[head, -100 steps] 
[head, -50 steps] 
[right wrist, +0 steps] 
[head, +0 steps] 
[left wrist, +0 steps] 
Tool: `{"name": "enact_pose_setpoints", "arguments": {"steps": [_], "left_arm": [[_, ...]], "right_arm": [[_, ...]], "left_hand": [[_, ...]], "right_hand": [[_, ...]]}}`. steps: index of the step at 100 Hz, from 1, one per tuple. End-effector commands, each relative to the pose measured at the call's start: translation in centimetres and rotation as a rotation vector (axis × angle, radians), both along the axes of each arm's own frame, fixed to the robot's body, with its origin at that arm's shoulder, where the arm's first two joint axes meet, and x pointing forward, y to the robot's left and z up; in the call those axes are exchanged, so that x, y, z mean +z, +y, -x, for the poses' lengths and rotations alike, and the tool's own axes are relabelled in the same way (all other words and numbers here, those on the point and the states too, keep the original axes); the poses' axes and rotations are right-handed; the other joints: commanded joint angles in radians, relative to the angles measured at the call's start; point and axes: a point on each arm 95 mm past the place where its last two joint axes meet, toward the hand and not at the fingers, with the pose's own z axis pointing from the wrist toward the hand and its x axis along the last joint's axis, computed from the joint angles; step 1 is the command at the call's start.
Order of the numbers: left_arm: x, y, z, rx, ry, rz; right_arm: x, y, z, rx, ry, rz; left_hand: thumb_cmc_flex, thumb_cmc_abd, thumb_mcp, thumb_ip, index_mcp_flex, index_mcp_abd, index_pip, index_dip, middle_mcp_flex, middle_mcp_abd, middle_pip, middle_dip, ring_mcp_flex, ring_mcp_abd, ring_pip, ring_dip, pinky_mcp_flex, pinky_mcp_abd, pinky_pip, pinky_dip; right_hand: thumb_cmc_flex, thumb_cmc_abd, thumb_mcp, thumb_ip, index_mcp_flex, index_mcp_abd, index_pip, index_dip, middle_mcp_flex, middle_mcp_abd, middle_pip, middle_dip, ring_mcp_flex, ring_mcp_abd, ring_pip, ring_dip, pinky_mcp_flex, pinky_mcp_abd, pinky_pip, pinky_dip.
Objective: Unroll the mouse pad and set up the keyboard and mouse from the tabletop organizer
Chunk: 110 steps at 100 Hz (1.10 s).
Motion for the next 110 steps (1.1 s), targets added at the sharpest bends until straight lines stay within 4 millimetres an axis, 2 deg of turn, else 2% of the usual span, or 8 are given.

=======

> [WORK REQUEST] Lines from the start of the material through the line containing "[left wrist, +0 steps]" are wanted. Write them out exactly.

> [EXERCISE ANSWER]
[head, -100 steps] 
[head, -50 steps] 
[right wrist, +0 steps] 
[head, +0 steps] 
[left wrist, +0 steps] 

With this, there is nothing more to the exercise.